[Start of Attachment]
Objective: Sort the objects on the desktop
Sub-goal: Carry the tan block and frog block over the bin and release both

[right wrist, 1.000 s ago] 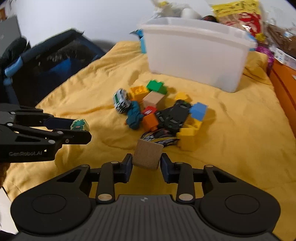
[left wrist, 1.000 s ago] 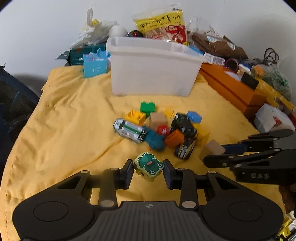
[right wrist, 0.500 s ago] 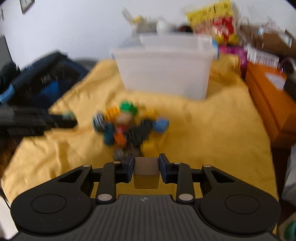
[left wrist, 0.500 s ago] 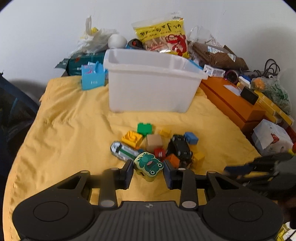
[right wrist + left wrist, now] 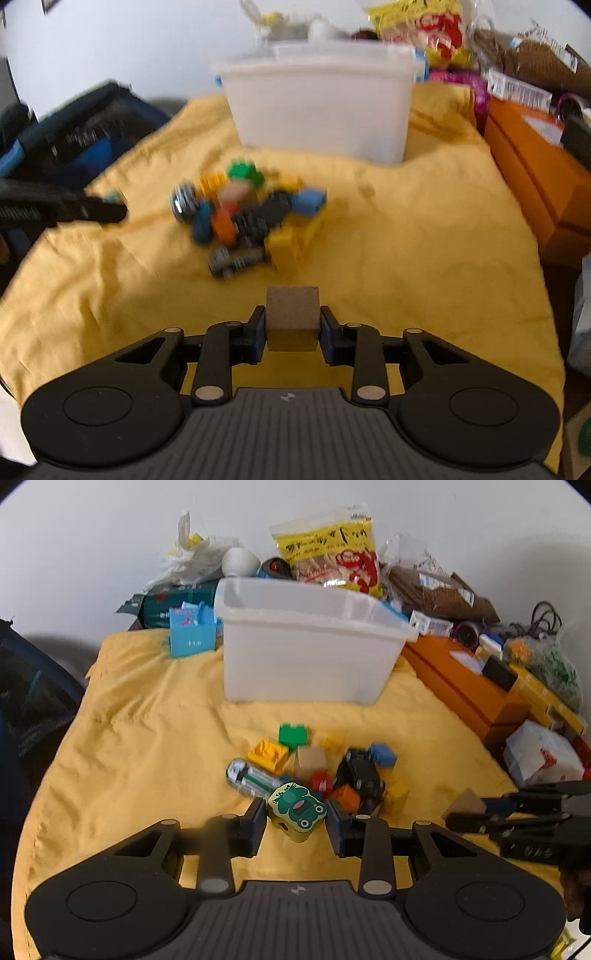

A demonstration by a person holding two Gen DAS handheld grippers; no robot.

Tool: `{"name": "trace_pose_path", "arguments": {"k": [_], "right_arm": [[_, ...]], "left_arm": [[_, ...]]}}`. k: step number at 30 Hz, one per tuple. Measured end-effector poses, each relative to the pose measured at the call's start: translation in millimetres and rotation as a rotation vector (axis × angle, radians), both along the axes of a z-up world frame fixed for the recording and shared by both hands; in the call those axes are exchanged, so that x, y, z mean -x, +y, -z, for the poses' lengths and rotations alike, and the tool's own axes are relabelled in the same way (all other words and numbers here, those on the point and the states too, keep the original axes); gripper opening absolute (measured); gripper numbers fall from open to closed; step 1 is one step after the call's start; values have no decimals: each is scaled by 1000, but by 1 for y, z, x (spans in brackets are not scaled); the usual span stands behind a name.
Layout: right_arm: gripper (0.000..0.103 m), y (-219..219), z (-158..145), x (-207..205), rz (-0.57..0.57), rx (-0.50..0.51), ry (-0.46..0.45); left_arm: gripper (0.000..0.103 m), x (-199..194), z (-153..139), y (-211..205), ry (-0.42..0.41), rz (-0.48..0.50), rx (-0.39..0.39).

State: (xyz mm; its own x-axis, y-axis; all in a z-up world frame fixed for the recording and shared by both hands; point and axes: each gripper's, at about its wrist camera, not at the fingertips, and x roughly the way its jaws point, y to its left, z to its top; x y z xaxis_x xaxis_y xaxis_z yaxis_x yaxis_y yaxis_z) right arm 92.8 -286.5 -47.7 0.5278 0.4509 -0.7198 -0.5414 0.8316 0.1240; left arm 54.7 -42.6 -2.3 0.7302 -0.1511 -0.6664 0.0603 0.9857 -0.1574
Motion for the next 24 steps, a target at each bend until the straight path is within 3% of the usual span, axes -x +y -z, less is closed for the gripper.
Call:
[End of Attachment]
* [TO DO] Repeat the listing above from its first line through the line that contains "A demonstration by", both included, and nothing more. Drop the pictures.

* [TASK SOLUTION]
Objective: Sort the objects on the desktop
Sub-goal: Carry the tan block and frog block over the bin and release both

[right wrist, 1.000 s ago] 
[left wrist, 1.000 s ago] 
[right wrist, 0.500 s ago] 
[left wrist, 0.500 s ago] 
[right wrist + left wrist, now] 

A demonstration by a person holding two Gen DAS handheld grippers; no robot.

Nothing else is needed to complete the answer.